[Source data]
★ ★ ★ ★ ★ ★ ★

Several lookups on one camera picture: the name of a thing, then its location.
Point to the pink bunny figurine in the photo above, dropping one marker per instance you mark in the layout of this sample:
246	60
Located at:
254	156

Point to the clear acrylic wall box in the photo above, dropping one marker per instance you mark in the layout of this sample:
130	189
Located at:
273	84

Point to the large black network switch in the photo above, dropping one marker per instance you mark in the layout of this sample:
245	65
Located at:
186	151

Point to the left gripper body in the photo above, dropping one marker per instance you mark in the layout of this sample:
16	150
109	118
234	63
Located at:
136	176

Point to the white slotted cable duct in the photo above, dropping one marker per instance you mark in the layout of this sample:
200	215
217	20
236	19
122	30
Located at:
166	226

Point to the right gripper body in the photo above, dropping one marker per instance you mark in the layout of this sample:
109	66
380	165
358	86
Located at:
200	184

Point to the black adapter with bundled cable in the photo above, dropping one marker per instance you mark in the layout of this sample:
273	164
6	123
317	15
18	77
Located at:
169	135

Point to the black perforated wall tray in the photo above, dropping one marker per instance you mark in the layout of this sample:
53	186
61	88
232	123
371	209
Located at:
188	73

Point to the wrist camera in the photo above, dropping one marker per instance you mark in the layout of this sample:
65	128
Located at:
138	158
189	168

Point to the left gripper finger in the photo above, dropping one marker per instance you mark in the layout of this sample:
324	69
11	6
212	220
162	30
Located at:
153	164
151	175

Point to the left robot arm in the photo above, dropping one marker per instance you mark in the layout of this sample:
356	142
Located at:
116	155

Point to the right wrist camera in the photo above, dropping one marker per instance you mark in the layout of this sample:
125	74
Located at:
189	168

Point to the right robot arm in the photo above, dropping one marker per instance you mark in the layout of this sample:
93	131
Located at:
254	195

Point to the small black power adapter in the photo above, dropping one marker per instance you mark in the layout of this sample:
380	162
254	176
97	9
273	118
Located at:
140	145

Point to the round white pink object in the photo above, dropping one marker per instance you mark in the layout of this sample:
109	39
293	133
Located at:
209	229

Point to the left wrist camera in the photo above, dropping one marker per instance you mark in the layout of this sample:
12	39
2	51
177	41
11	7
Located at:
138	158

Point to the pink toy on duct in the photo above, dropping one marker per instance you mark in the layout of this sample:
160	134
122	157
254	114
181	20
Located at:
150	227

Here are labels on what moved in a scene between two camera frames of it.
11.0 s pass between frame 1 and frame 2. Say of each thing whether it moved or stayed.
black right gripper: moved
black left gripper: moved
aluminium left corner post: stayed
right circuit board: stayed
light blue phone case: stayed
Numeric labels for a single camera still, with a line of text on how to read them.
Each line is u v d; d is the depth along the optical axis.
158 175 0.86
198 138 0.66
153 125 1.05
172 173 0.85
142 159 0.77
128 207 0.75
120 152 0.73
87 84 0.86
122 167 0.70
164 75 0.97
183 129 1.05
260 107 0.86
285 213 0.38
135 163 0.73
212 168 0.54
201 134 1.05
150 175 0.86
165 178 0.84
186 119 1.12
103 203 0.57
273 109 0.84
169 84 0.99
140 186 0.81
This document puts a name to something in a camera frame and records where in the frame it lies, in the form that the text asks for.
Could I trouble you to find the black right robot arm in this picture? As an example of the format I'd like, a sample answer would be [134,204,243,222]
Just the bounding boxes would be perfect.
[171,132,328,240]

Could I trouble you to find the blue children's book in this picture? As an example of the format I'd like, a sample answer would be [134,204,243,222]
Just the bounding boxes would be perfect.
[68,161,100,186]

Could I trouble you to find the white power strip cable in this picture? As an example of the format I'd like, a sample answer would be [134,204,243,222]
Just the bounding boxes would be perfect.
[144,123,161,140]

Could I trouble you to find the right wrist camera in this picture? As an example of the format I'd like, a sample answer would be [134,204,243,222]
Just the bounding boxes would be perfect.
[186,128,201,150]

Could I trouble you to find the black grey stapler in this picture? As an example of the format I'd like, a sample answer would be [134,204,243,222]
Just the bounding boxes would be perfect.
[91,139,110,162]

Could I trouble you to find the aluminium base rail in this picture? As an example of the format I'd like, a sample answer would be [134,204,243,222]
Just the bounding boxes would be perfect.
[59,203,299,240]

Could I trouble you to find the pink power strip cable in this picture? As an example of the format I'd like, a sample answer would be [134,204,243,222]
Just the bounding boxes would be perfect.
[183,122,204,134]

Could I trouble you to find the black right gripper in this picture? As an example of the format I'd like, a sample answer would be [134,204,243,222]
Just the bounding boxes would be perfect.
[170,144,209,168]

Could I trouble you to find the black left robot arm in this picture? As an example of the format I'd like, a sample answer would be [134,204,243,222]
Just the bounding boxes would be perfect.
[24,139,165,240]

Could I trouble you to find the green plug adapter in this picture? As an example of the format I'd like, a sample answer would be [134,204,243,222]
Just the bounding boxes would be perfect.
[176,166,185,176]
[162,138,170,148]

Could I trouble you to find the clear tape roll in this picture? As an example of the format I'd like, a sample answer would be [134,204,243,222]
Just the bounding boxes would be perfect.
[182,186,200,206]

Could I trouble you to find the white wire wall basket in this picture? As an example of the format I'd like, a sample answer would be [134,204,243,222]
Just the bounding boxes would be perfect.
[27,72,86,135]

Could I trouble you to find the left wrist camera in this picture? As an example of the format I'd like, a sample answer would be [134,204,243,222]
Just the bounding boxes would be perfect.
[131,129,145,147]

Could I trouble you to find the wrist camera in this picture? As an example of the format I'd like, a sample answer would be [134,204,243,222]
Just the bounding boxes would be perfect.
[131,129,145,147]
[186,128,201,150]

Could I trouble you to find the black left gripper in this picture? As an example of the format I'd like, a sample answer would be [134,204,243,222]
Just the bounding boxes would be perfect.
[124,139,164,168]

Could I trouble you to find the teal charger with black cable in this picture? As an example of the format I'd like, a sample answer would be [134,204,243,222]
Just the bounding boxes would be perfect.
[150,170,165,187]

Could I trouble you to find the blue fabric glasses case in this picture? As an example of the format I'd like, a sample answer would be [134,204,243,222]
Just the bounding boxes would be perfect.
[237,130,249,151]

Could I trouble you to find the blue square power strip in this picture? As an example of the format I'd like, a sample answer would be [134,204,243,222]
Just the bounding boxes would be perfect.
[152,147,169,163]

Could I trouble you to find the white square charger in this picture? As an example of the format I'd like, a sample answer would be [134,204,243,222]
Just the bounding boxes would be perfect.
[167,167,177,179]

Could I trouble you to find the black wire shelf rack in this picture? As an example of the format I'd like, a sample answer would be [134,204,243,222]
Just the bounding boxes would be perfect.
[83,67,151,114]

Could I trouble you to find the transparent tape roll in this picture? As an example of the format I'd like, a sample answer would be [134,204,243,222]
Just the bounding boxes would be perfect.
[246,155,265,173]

★ ★ ★ ★ ★ ★ ★

__Work required__
Copy out the entries above without altering a single character.

__Exercise result__
Several lookups on one camera picture: the name of a thing, then its location.
Point to the pink bunny figurine in the photo above, dropping one marker per instance you mark in the layout of this sample:
246	60
Located at:
254	156

Point to the clear acrylic wall box in the photo above, dropping one marker per instance you mark in the layout of this sample:
130	189
Located at:
273	84

Point to the large black network switch in the photo above, dropping one marker per instance you mark in the layout of this sample:
245	65
Located at:
186	151

Point to the left gripper body in the photo above, dropping one marker per instance you mark in the layout of this sample:
16	150
109	118
234	63
Located at:
136	176

Point to the white slotted cable duct in the photo above, dropping one marker per instance you mark in the layout of this sample:
200	215
217	20
236	19
122	30
Located at:
166	226

Point to the right gripper body in the photo above, dropping one marker per instance you mark in the layout of this sample:
109	66
380	165
358	86
Located at:
200	184

Point to the black adapter with bundled cable in the photo above, dropping one marker per instance you mark in the layout of this sample:
273	164
6	123
317	15
18	77
Located at:
169	135

Point to the black perforated wall tray in the photo above, dropping one marker per instance you mark in the layout of this sample:
53	186
61	88
232	123
371	209
Located at:
188	73

Point to the wrist camera in the photo above, dropping one marker per instance you mark in the layout of this sample:
65	128
Located at:
138	158
189	168

Point to the left gripper finger in the photo above, dropping one marker per instance you mark in the layout of this sample:
324	69
11	6
212	220
162	30
Located at:
153	164
151	175

Point to the left robot arm in the photo above, dropping one marker per instance you mark in the layout of this sample:
356	142
Located at:
116	155

Point to the right wrist camera in the photo above, dropping one marker per instance you mark in the layout of this sample:
125	74
Located at:
189	168

Point to the right robot arm in the photo above, dropping one marker per instance you mark in the layout of this sample:
93	131
Located at:
254	195

Point to the small black power adapter in the photo above, dropping one marker per instance you mark in the layout of this sample:
380	162
254	176
97	9
273	118
Located at:
140	145

Point to the round white pink object in the photo above, dropping one marker per instance you mark in the layout of this sample:
109	39
293	133
Located at:
209	229

Point to the left wrist camera in the photo above, dropping one marker per instance you mark in the layout of this sample:
12	39
2	51
177	41
11	7
Located at:
138	158

Point to the pink toy on duct in the photo above, dropping one marker per instance you mark in the layout of this sample:
160	134
122	157
254	114
181	20
Located at:
150	227

Here are labels on what moved in a scene between two camera frames of it.
11.0 s pass between frame 1 and frame 2. Say of each thing whether it moved or stayed.
black right gripper: moved
black left gripper: moved
aluminium left corner post: stayed
right circuit board: stayed
light blue phone case: stayed
Numeric labels for a single camera still, with a line of text on how to read them.
Each line is u v d; d is the depth along the optical axis.
158 175 0.86
198 138 0.66
153 125 1.05
172 173 0.85
142 159 0.77
128 207 0.75
120 152 0.73
87 84 0.86
122 167 0.70
164 75 0.97
183 129 1.05
260 107 0.86
285 213 0.38
135 163 0.73
212 168 0.54
201 134 1.05
150 175 0.86
165 178 0.84
186 119 1.12
103 203 0.57
273 109 0.84
169 84 0.99
140 186 0.81
This document puts a name to something in a camera frame and records where in the frame it lies, in the form that the text asks for.
Could I trouble you to find the black right robot arm in this picture? As an example of the format I'd like, a sample answer would be [134,204,243,222]
Just the bounding boxes would be perfect.
[171,132,328,240]

Could I trouble you to find the blue children's book in this picture? As an example of the format I'd like, a sample answer would be [134,204,243,222]
Just the bounding boxes would be perfect.
[68,161,100,186]

Could I trouble you to find the white power strip cable in this picture? As an example of the format I'd like, a sample answer would be [134,204,243,222]
Just the bounding boxes would be perfect.
[144,123,161,140]

Could I trouble you to find the right wrist camera in this picture? As an example of the format I'd like, a sample answer would be [134,204,243,222]
Just the bounding boxes would be perfect.
[186,128,201,150]

Could I trouble you to find the black grey stapler in this picture? As an example of the format I'd like, a sample answer would be [134,204,243,222]
Just the bounding boxes would be perfect.
[91,139,110,162]

Could I trouble you to find the aluminium base rail in this picture? As an example of the format I'd like, a sample answer would be [134,204,243,222]
Just the bounding boxes would be perfect.
[59,203,299,240]

Could I trouble you to find the pink power strip cable in this picture? As an example of the format I'd like, a sample answer would be [134,204,243,222]
Just the bounding boxes would be perfect.
[183,122,204,134]

Could I trouble you to find the black right gripper in this picture? As an example of the format I'd like, a sample answer would be [134,204,243,222]
Just the bounding boxes would be perfect.
[170,144,209,168]

Could I trouble you to find the black left robot arm in this picture? As an example of the format I'd like, a sample answer would be [134,204,243,222]
Just the bounding boxes would be perfect.
[24,139,165,240]

Could I trouble you to find the green plug adapter in this picture? As an example of the format I'd like, a sample answer would be [134,204,243,222]
Just the bounding boxes would be perfect.
[176,166,185,176]
[162,138,170,148]

Could I trouble you to find the clear tape roll in this picture? As an example of the format I'd like, a sample answer would be [134,204,243,222]
Just the bounding boxes would be perfect.
[182,186,200,206]

Could I trouble you to find the white wire wall basket in this picture? As an example of the format I'd like, a sample answer would be [134,204,243,222]
Just the bounding boxes would be perfect.
[27,72,86,135]

Could I trouble you to find the left wrist camera in this picture? As an example of the format I'd like, a sample answer would be [134,204,243,222]
Just the bounding boxes would be perfect.
[131,129,145,147]

Could I trouble you to find the wrist camera in this picture? As an example of the format I'd like, a sample answer would be [134,204,243,222]
Just the bounding boxes would be perfect.
[131,129,145,147]
[186,128,201,150]

Could I trouble you to find the black left gripper in this picture? As an example of the format I'd like, a sample answer would be [134,204,243,222]
Just the bounding boxes would be perfect.
[124,139,164,168]

Could I trouble you to find the teal charger with black cable in this picture? As an example of the format I'd like, a sample answer would be [134,204,243,222]
Just the bounding boxes would be perfect.
[150,170,165,187]

Could I trouble you to find the blue fabric glasses case in this picture? As an example of the format I'd like, a sample answer would be [134,204,243,222]
Just the bounding boxes would be perfect.
[237,130,249,151]

Could I trouble you to find the blue square power strip in this picture? As an example of the format I'd like, a sample answer would be [134,204,243,222]
Just the bounding boxes would be perfect.
[152,147,169,163]

Could I trouble you to find the white square charger in this picture? As an example of the format I'd like, a sample answer would be [134,204,243,222]
Just the bounding boxes would be perfect.
[167,167,177,179]

Could I trouble you to find the black wire shelf rack in this picture? As an example of the format I'd like, a sample answer would be [134,204,243,222]
Just the bounding boxes would be perfect.
[83,67,151,114]

Could I trouble you to find the transparent tape roll in this picture? As an example of the format I'd like, a sample answer would be [134,204,243,222]
Just the bounding boxes would be perfect.
[246,155,265,173]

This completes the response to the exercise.